Anastasya Preobrazhenskaya, psicóloga especializada na infância diz que o número de pacientes aumentou nos últimos tempos, apesar de só fazer consultas por video-chamada. "O problema do isolamento existe e afecta negativamente os mais pequenos. As crianças sofrem, preocupam-se, enervam-se, têm medo ou ficam hiperativos. Há um outro tipo de reação, a mais complicada e difícil de tratar, que é a apatia," diz.
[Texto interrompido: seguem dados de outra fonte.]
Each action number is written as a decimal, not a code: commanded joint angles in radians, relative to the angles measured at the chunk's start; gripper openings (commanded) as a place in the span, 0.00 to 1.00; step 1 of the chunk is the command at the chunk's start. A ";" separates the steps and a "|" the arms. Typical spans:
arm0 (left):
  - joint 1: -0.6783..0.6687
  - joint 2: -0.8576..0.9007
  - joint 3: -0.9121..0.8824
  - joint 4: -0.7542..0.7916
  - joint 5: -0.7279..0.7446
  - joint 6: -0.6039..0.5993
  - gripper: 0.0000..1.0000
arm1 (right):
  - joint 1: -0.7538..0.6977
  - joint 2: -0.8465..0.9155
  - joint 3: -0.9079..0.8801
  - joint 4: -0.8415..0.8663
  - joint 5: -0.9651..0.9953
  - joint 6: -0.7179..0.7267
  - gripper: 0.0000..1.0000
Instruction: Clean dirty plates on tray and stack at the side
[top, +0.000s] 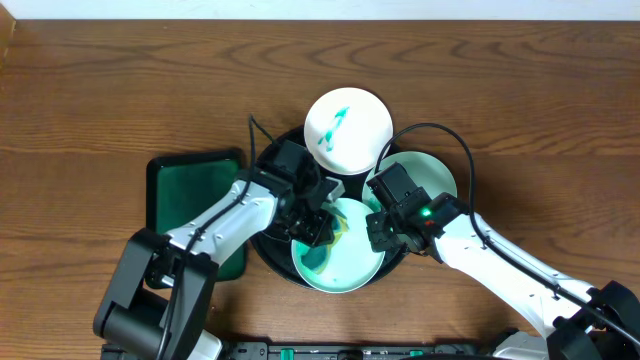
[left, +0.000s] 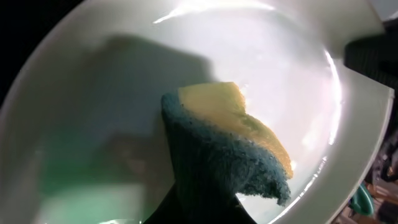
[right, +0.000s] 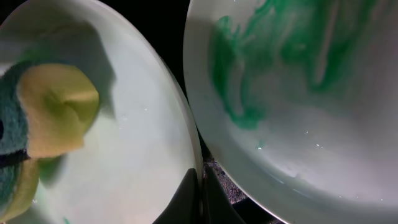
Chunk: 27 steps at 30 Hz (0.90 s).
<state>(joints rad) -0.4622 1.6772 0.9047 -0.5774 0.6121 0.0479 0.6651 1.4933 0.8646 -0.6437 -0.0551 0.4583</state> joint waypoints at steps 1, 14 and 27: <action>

Ekaterina pediu ajuda psicológica à Fundação Amway, que presta apoio a famílias adotivas. Vive com os dois filhos num apartamento de 30 metros quadrados e diz que confinamento se tornou um pesadelo. "Aumentou a ansiedade e as crianças tentam compendar isso com a minha atenção. O mais novo quer estar sempre com a irmã o que cria conflitos adicionais. Percebi que estava à beira de magoar os meus filhos, de lhe gritar. Não queria que isso acontecesse, porque eles não têm culpa disto," explica à Euronews.

Os psicólocos defendem que mais do que acompanhar as crianças, é preciso tratar dos pais. Ludmila Petranovskaya, uma reputada psicóloga russa, esclarece que "em primeiro lugar, esta situação afeta os adultos. Os pais têm novos medos e estão nervosos por causa do confinamento. Preocupam-se com o que vai acontecer no trabalho e o stress destes pais reflete-se sempre nas crianças. Agora, mais do que nunca, é muito importante que os adultos se cuidem e se mantenham fortes porque o bem estar de toda a família, incluindo das crianças, depende deles."

Os conselhos passam por tentar diminuir a pressão e descansar o mais possível. O trabalho da casa deve ficar para melhores dias.